Life ‘on high alert’: how do people with a family history of motor neurone disease make sense of genetic risk? insights from an online forum

It is estimated that up to ten per cent of people with motor neurone disease (MND) have an inherited form of the disease. Families with a history of inherited MND may face specific issues around managing the condition in relatives and adapting to life knowing that they too could develop the disease, which we refer to as living ‘at risk’. This qualitative study is based on a thematic analysis of posts from 37 threads shared on the MND Association Forum between 2010 and 2019. Through this analysis we explore how forum users make sense of, and negotiate, genetic risk in this online space.
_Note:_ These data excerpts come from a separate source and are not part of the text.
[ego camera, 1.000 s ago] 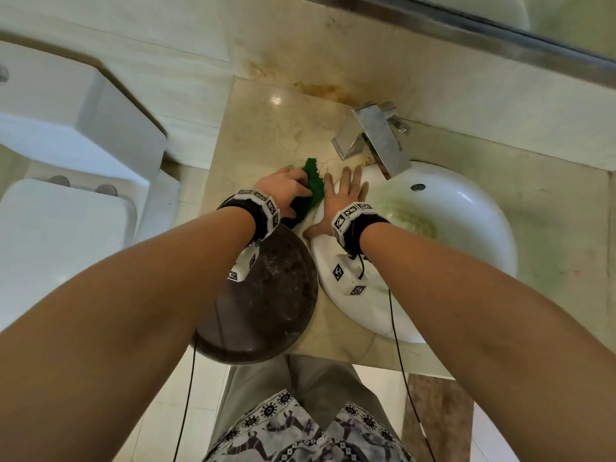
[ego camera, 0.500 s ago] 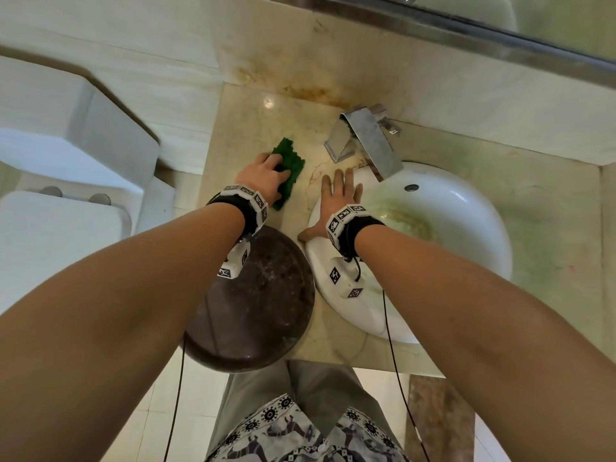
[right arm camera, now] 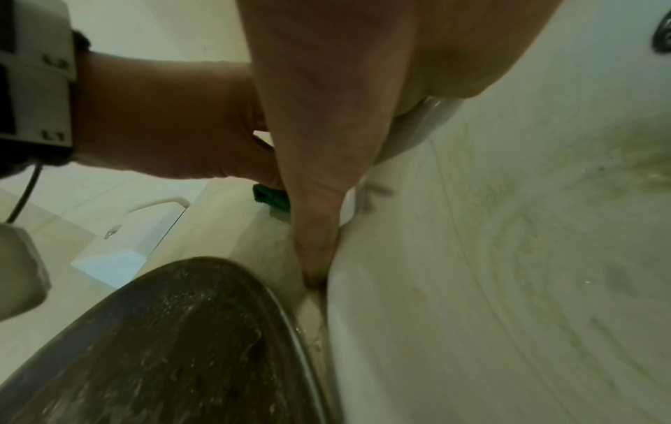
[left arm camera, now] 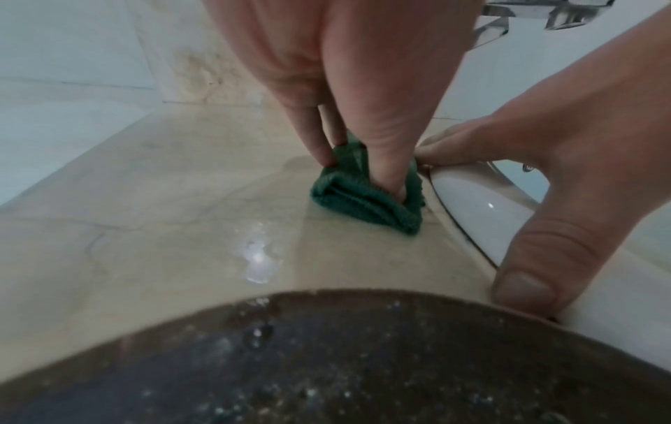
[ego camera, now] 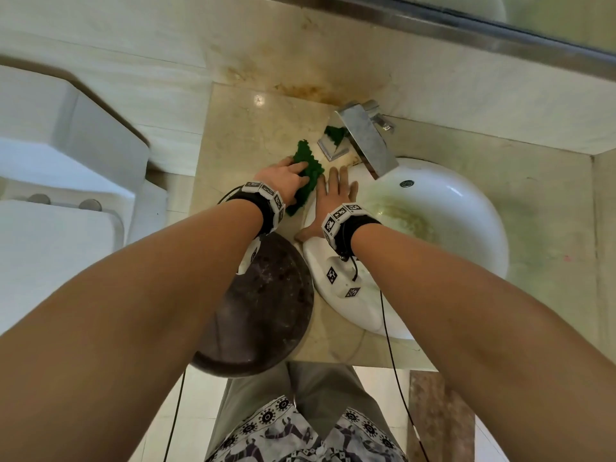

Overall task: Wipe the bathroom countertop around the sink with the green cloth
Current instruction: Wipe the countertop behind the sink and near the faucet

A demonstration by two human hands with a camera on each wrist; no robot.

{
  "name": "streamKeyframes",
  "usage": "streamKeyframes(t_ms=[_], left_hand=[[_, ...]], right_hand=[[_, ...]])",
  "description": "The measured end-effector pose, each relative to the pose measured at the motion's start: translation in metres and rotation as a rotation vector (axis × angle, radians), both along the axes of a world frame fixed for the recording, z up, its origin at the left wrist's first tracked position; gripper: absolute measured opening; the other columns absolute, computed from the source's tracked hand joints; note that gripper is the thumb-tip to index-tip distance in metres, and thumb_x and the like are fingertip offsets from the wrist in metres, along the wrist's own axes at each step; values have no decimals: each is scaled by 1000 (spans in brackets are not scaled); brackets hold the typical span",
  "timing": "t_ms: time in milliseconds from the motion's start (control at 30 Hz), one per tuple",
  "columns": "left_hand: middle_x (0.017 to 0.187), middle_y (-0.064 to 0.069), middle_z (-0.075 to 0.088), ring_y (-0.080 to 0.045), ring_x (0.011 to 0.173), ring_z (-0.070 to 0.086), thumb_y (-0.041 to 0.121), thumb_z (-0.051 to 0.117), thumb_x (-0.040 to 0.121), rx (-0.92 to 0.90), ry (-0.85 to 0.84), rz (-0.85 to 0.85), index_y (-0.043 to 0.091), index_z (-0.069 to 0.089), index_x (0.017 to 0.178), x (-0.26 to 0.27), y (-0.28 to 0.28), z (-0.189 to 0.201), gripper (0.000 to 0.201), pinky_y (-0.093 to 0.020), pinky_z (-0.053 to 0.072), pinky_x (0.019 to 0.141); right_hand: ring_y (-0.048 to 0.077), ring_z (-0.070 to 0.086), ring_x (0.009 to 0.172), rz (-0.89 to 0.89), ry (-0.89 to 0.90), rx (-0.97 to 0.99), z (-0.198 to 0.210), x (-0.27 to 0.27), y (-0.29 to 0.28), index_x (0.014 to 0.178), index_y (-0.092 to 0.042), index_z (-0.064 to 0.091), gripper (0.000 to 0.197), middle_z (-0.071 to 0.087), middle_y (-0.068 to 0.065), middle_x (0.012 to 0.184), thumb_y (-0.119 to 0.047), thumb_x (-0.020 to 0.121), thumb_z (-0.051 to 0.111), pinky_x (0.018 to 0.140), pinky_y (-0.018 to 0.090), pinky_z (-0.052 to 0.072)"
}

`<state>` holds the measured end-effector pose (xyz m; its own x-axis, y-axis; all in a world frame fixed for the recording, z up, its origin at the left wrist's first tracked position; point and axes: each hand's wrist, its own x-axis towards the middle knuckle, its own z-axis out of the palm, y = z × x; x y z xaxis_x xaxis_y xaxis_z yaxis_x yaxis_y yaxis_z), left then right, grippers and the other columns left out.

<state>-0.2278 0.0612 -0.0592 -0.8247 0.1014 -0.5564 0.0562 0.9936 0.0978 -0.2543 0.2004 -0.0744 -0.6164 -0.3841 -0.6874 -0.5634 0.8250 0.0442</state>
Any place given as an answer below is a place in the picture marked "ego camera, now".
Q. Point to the black wristband with marker tags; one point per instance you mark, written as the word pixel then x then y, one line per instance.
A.
pixel 349 228
pixel 264 206

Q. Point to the person's right forearm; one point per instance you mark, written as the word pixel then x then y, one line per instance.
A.
pixel 481 331

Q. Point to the grey trousers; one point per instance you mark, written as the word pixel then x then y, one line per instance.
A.
pixel 327 384

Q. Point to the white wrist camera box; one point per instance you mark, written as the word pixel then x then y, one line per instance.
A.
pixel 250 257
pixel 339 279

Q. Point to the metal framed wall mirror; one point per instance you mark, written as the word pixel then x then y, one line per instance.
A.
pixel 481 38

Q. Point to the white round sink basin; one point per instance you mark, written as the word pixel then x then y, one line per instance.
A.
pixel 457 221

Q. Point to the green cloth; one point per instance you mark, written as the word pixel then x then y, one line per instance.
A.
pixel 308 156

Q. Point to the white toilet lid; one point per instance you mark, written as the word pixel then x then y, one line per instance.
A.
pixel 48 254

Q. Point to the patterned white shirt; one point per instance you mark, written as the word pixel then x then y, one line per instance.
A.
pixel 274 433

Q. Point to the person's left forearm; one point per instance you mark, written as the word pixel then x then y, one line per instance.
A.
pixel 120 341

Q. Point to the white toilet tank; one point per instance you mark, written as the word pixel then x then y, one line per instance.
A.
pixel 58 139

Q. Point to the person's left hand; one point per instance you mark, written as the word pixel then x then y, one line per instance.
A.
pixel 281 180

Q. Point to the dark round metal tray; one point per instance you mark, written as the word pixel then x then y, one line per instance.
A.
pixel 264 312

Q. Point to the person's right hand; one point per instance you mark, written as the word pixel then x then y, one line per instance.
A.
pixel 332 197

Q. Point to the chrome square faucet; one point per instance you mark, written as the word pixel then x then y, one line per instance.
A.
pixel 368 139
We unpack how risk is constructed through a tracing and reframing of family history in relation to MND; we draw out the different ways uncertainty is expressed by people living with the threat of the disease; and we outline how future decisions around genetic testing and reproductive choices play out on the forum. Genetic risk was articulated temporally, with posters reflecting on past, present and expected future experiences across posts. This was crosscut by profound uncertainty. How people understood and expressed experiences of living ‘at risk’ – and the responses they received from others – were grounded in different forms of experiential knowledge, intertwined with biomedical and genetic information. We propose the MND Association forum as an interactional site where uncertainties are negotiated and risk is made sense of by individuals with a family history of MND, alongside those affected by ‘sporadic’ forms of the disease.